What the task requires: Set down exactly the lines in the records below that run from the line with "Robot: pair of" to the line with "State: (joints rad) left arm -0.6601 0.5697", inclusive, and nothing more.

Records for the exercise:

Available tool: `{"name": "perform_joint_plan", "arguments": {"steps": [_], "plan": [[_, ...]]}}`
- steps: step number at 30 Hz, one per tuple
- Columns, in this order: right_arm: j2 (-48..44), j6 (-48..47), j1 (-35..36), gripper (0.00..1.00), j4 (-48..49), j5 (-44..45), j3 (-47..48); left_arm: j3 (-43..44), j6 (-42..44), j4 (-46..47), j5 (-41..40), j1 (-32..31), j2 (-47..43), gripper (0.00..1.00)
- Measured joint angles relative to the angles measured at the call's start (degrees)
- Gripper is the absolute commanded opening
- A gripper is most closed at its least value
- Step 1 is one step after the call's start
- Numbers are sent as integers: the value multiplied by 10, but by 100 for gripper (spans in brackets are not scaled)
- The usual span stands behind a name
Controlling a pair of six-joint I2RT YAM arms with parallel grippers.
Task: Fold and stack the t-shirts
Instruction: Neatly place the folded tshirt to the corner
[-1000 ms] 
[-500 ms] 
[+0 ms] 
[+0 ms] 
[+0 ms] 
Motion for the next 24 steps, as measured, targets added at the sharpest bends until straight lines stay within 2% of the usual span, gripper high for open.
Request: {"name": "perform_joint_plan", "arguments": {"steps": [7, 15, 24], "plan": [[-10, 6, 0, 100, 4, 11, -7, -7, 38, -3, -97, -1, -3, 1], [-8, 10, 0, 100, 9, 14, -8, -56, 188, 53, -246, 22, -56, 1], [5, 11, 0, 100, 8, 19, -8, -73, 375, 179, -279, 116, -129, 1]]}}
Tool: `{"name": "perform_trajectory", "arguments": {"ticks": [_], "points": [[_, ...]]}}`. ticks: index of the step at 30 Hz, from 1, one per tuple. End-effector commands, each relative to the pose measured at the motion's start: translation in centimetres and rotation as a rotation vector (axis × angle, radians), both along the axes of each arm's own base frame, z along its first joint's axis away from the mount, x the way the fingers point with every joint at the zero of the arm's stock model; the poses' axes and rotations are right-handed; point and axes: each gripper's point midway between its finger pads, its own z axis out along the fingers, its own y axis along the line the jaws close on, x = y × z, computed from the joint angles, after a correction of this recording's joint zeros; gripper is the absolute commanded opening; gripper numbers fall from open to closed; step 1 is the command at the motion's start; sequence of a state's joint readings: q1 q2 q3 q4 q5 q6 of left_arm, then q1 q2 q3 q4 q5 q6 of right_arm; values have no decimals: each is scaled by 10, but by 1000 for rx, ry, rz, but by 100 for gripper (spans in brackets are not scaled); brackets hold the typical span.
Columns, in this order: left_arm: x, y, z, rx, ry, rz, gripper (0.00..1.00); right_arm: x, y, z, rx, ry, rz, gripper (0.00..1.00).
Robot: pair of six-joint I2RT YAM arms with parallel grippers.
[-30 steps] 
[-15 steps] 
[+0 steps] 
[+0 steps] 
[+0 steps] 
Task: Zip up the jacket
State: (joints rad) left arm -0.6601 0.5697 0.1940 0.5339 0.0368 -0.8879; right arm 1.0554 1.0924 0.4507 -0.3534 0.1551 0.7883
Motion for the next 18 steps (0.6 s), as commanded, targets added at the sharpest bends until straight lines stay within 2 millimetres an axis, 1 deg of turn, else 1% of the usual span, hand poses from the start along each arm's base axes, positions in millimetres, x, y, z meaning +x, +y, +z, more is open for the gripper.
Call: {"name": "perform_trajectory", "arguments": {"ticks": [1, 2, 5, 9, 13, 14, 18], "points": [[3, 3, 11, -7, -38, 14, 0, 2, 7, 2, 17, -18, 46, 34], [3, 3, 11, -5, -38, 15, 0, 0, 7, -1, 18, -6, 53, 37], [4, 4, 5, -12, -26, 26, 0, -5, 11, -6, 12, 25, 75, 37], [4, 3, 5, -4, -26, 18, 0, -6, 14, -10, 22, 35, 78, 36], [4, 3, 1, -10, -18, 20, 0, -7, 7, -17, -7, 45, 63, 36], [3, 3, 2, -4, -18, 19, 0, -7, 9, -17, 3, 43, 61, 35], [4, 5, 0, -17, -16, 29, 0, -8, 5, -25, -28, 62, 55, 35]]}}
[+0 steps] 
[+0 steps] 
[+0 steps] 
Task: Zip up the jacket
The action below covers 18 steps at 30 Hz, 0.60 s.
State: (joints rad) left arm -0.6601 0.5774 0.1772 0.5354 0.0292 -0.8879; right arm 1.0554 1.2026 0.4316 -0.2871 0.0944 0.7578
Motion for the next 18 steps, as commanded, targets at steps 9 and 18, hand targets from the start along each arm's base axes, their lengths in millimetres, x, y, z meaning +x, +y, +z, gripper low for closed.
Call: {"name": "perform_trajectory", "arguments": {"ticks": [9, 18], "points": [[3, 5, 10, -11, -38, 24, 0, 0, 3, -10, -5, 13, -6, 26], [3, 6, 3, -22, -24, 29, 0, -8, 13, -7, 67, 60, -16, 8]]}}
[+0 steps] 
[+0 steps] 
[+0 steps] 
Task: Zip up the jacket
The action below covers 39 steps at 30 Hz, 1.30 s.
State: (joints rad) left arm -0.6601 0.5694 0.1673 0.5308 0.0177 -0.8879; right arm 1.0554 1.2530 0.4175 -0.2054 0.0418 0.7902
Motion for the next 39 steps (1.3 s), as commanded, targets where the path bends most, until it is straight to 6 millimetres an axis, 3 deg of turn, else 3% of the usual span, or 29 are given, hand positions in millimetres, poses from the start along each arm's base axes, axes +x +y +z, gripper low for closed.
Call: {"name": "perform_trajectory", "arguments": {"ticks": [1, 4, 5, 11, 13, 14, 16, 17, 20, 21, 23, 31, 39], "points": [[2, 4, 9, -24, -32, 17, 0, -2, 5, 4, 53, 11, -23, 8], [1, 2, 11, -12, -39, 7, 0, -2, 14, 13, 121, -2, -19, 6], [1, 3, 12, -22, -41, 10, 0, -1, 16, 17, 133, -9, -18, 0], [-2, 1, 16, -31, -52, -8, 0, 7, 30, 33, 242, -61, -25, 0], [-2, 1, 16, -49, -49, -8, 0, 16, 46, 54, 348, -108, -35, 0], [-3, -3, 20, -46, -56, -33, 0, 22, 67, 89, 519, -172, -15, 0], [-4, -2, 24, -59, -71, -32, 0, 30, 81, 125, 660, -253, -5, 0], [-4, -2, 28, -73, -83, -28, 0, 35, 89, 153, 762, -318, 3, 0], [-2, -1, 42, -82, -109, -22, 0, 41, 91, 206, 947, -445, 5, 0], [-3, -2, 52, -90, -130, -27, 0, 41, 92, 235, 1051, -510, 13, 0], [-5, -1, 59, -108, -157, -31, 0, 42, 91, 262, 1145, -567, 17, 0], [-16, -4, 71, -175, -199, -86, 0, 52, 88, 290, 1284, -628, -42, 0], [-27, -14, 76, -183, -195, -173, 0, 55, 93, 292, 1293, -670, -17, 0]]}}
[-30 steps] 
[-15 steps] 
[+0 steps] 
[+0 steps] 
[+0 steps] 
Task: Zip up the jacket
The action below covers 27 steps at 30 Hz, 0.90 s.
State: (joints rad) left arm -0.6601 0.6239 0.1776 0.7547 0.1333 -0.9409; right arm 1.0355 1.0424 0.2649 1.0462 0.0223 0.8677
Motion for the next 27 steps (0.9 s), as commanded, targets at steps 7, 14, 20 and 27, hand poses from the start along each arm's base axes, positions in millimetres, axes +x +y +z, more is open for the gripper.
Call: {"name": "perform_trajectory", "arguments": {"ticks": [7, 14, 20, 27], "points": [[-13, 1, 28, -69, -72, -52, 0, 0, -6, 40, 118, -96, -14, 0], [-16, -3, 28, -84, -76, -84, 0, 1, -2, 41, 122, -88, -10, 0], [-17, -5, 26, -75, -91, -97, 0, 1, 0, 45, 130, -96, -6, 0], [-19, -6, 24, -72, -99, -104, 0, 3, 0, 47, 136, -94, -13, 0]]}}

Answer to the exercise:
Robot: pair of six-joint I2RT YAM arms with parallel grippers.
[-30 steps] 
[-15 steps] 
[+0 steps] 
[+0 steps] 
[+0 steps] 
Task: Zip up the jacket
State: (joints rad) left arm -0.6601 0.5697 0.1940 0.5339 0.0368 -0.8879; right arm 1.0554 1.0924 0.4507 -0.3534 0.1551 0.7883

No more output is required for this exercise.